The creation, selling, and smuggling of illegal firearms are one of the most common crimes in the Philippines. Filipino-made local guns, built in secret factories, are sold and circulated not just in the country but also abroad.

History
Filipino gunsmithing can be traced back to World War II where Filipino guerillas fighting the Japanese built their own weapons and firearms, most notably the paltik, boga, and guerilla shotguns. Pipe guns are known to have originated in the Philippines. Knowledge would then be passed down from generation to generation until the present day.
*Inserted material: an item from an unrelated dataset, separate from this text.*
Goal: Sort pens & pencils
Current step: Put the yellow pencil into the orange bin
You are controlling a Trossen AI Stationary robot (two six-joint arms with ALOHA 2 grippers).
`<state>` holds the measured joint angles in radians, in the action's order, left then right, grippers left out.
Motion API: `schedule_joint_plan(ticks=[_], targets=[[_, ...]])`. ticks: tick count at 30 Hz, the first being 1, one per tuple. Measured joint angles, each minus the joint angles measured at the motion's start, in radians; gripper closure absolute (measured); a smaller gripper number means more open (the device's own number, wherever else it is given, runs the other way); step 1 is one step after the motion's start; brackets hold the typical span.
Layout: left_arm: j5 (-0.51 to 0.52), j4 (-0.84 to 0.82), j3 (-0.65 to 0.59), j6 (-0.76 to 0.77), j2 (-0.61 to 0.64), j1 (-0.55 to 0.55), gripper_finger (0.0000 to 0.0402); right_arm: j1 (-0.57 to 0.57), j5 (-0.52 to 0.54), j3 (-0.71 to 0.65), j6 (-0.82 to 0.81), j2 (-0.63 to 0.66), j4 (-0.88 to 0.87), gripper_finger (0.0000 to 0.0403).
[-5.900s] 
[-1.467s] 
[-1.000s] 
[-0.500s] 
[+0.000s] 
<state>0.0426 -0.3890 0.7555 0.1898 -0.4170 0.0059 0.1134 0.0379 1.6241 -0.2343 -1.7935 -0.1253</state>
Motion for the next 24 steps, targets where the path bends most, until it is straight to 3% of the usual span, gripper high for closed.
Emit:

Danao, Cebu is the area known for making illegal firearms, although factories in Samar and Mindanao also exist. Even in the modern day, most of these firearms are built in secret factories and huts in the mountains and jungles. Mayor Ramonito “Nito” Durano III of Cebu have once tried to reach out to President Rodrigo Duterte in the hopes of discussing the possibility of legalizing such gunsmithing factories.

Most of these firearms end up being sold to private citizens, insurgents, and criminals. Syndicates in the Philippines have also taken advantage of illegal firearm trade, with the Waray-Waray Gang being the most notable firearm trafficking group in the Philippines. Common illegally manufactured firearms in the Philippines include:
 Paltik
 Boga
 Lantaka
 Luthang
 Various M1911s

International shipment
Filipino guns have been recorded to be smuggled and used in the United States of America and Japan, mostly in the hands of gangs. Common ones sold are homemade Colt .45s and assault rifles. One infamous case occurred on November 29, 2019, when Yakuza leader Keiichi Furukawa of the Yamaguchi-gumi was gunned down by a splinter Kobe group with an M653P rifle, a Filipino imitation of the CAR-15. The gun was tracked down by Japanese police to the Philippines.